> _PROBLEM TO WORK ON_
Take the lines in the listing below from the line with "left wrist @" up to and including the line with "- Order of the" and set them down exactly, skipping pictures and adding nothing.

> _SUPPLIED MATERIAL_
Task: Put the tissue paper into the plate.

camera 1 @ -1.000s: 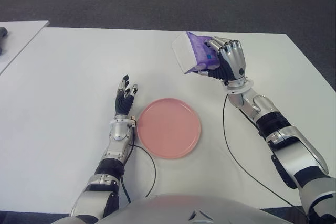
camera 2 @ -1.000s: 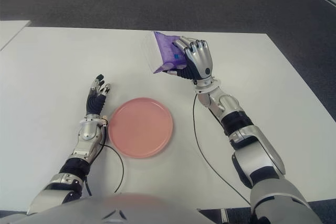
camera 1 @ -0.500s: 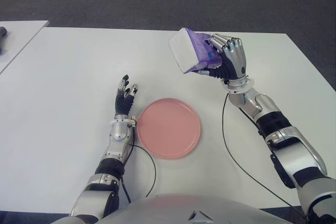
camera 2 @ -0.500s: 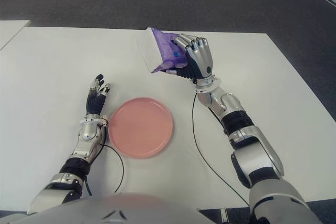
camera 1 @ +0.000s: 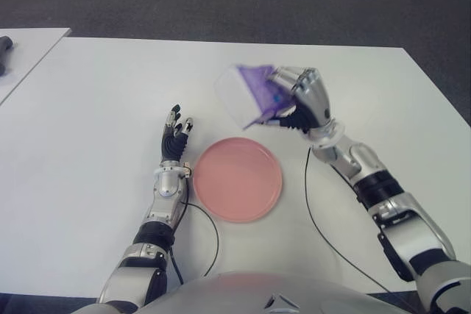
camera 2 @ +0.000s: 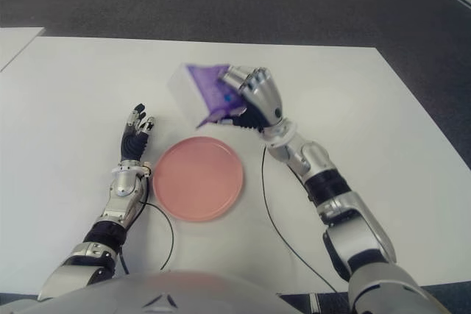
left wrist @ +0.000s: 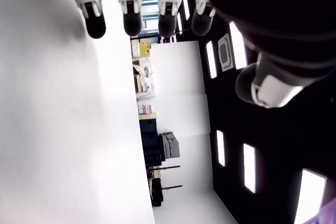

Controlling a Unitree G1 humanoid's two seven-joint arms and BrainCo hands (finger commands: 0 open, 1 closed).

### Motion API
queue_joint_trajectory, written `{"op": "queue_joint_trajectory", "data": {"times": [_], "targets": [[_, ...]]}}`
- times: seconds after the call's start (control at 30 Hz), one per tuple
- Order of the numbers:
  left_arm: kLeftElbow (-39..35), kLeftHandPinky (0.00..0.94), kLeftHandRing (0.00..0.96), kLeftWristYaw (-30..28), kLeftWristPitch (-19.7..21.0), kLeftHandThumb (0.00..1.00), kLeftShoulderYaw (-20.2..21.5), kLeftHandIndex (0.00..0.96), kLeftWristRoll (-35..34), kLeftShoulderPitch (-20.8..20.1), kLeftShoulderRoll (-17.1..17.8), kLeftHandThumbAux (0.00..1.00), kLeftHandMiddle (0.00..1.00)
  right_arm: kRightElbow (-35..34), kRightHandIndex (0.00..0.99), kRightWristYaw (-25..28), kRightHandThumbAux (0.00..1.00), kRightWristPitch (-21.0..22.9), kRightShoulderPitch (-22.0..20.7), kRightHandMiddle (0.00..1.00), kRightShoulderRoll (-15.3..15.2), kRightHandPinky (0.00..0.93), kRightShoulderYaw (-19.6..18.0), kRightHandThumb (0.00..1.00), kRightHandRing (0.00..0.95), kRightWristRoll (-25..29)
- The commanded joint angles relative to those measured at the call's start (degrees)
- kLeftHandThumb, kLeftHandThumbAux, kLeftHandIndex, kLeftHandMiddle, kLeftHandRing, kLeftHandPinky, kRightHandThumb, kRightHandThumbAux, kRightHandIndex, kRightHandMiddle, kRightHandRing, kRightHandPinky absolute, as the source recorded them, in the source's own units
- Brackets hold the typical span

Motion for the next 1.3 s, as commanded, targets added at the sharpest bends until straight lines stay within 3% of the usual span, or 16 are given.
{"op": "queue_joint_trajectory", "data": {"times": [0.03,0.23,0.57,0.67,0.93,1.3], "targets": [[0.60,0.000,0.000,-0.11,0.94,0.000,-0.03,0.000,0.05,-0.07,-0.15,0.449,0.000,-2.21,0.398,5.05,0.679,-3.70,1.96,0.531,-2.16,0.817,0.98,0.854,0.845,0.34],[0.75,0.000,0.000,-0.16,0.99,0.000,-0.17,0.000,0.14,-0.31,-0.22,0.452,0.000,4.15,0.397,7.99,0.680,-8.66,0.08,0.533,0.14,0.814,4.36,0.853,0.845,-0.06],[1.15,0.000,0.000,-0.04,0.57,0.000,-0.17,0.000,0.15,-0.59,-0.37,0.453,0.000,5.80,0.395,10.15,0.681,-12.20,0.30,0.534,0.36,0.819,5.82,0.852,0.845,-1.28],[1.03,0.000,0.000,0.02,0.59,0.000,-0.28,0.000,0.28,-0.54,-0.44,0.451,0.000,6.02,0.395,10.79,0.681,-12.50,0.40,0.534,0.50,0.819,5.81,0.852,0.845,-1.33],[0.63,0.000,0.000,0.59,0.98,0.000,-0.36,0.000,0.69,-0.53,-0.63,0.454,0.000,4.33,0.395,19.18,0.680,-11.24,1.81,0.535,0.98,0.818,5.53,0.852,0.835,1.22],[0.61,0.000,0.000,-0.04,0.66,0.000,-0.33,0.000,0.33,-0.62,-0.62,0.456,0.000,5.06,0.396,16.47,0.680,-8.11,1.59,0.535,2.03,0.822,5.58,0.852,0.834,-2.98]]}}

> _ANSWER BOX_
left wrist @ +0.000s: 

Controlling a Unitree G1 humanoid's two seven-joint arms and BrainCo hands (finger commands: 0 open, 1 closed).

### Motion API
queue_joint_trajectory, written `{"op": "queue_joint_trajectory", "data": {"times": [_], "targets": [[_, ...]]}}`
- times: seconds after the call's start (control at 30 Hz), one per tuple
- Order of the numbers:

No further output will be produced for this exercise.